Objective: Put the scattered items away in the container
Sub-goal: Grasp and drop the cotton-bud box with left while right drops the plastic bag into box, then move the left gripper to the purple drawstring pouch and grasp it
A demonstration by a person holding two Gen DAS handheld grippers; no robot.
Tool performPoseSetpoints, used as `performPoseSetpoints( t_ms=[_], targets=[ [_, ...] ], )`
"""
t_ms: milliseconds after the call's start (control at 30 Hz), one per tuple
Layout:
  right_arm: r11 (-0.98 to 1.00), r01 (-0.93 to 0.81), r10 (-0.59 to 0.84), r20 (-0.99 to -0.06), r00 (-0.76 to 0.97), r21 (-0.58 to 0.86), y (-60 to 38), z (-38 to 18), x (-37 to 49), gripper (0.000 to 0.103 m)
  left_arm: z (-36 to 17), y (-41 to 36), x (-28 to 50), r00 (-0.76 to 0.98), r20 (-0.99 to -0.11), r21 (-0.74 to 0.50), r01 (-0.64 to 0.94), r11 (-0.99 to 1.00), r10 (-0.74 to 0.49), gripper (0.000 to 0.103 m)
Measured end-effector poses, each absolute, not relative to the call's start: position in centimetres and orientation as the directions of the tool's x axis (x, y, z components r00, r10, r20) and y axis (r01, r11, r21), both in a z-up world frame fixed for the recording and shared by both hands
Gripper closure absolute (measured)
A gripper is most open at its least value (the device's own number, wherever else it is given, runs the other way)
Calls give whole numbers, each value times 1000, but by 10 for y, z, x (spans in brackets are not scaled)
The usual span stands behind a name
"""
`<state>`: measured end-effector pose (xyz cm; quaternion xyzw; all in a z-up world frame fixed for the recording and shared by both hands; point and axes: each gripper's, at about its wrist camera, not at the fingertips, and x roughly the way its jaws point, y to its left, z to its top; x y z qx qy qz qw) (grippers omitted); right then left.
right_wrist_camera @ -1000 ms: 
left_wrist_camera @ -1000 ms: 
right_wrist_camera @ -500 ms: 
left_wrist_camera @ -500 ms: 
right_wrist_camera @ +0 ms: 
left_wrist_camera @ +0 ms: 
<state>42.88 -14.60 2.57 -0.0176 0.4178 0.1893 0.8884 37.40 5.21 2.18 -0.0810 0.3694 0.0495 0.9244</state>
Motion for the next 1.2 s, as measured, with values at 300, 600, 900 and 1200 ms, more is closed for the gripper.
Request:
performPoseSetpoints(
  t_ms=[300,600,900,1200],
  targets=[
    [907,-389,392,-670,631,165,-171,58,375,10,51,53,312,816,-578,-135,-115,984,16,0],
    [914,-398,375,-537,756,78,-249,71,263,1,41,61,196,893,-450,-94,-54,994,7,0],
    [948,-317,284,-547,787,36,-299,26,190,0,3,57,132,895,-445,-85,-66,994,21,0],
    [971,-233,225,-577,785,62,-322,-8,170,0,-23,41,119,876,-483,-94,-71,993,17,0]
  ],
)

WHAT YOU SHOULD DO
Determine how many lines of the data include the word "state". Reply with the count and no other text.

RESPONSE AREA
2